The benefits of accessing your email via IMAP could not be any clearer. So you go on, accessing and reading your email from your fancy iPhone via IMAP. Then Google announces Push. You jump for joy and follow the setup instructions to add the Google service as an Exchange Server. Guess what, if you didn’t delete your existing IMAP Gmail account, you now have TWO Gmail accounts on your phone.

Gmail #1 syncs your unread / read and deleted email with your inbox. Downside, emails are fetched automatically at set intervals OR manually fetched on refresh.

Gmail #2 pushes new messages alerts to your device but has zero sync capabilities. Those 30 emails marked as read you had in your inbox a few minutes ago aren’t showing up in your iPhone inbox. Confused, you back out of the inbox and climb back up the Mail tree and are reminded of your two different accounts.

What do you? Do you continue accessing Gmail IMAP and leave Gmail Push enabled for a hybrid overkill system to satisfy your email addiction? Or, do you disable Push, marvel at the convenience of IMAP access and wait for Apple to put a little more attention into managing Push notifications?

Somewhere in the middle: Gmail IMAP + Boxcar

So you want the convenience of IMAP but the instant gratification of Push notifications at the same time? Try the Gmail IMAP + Boxcar (iTunes) combo. Boxcar is the best choice for Push notifications from services too slow to deliver their own solution(s) without having to rely on Exchange.

With Boxcar, I can fine tune Push notifications from both a personal and work Gmail account, change sound settings, and keep my Exchange account open and unused.

How can Apple make Push notifications better?

Apple’s lack of fine grain control over Push events can easily drive a iPhone user mad. Your Push options are either on or off. You can toggle sounds, alerts, and badges off, but what’s the point of Push with those limited notifications disabled?

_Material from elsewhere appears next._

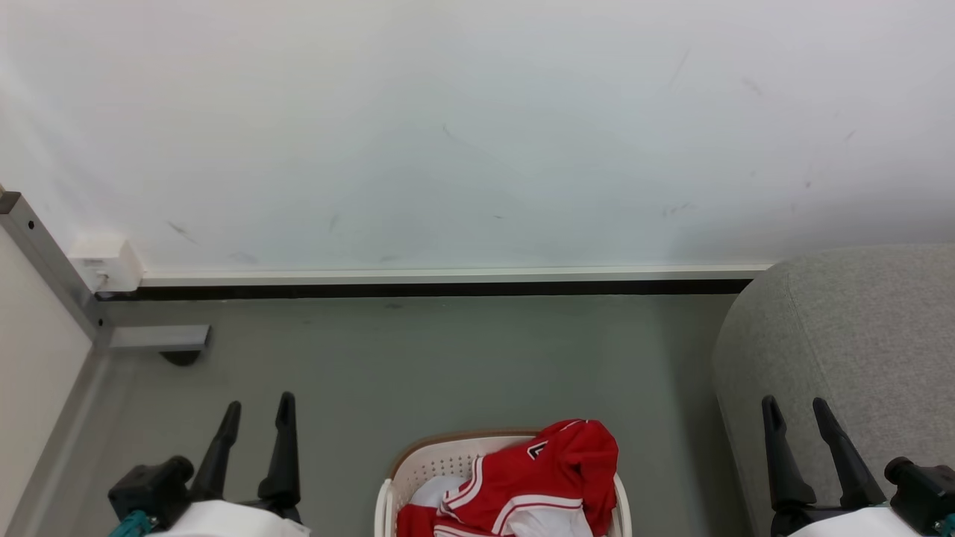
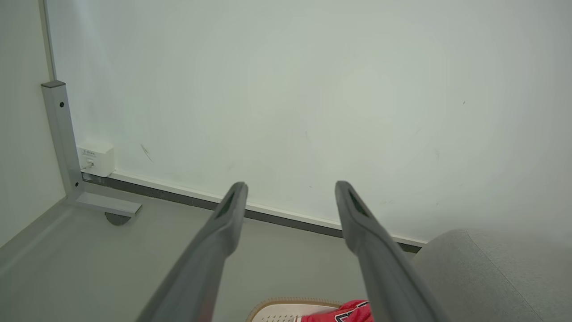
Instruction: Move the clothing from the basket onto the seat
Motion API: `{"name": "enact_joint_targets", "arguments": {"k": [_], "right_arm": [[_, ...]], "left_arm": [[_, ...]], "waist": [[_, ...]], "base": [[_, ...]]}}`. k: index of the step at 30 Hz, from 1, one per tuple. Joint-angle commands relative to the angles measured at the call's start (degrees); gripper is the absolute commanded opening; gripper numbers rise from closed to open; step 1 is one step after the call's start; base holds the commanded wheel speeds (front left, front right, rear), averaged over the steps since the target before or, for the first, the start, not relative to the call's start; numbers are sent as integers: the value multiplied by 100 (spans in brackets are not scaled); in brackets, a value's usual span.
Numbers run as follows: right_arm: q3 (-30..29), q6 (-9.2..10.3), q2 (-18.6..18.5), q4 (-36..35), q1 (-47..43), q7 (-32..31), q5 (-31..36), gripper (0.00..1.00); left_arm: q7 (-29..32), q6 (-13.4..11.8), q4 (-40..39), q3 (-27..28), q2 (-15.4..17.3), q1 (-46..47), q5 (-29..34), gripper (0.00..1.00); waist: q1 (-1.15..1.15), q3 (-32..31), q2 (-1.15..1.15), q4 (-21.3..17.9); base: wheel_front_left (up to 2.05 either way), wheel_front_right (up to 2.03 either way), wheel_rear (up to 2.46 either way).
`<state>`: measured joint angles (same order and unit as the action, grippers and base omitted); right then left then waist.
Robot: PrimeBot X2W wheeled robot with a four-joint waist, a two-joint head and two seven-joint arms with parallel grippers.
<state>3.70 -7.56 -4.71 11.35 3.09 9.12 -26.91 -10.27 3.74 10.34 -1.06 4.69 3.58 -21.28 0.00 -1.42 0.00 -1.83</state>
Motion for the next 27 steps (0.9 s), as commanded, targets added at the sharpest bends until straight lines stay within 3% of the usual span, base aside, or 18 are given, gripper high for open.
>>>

Why can’t standard iPhone users enjoy the same useful utilities available for jailbroken handsets? Don’t actually answer that. There’s a great utility which adds a icon to the iPhone menubar for new notifications. What changes to the Push notification settings would you like to see in order to make Push a little more to your liking?

Gmail IMAP vs. Push, where do you stand?

Which method do you prefer for accessing Gmail from your mobile device – IMAP, Push, or mobile version of Gmail? How about Push notifications, have they improved or taken away from your mobile experience?

Discuss - 17 Comments

  1. Pat says:

    I have switched from having my IMAP Gmail fetch at set intervals to only downloading messages when I manually ask it to. I have done the same with on my Mac.

    There’s an underlying principle I adhere to that causes me to set things this way: whatever I am doing, I have chosen to do in that moment, and nothing coming to me through email is as urgent as what I’ve chosen to do in that moment.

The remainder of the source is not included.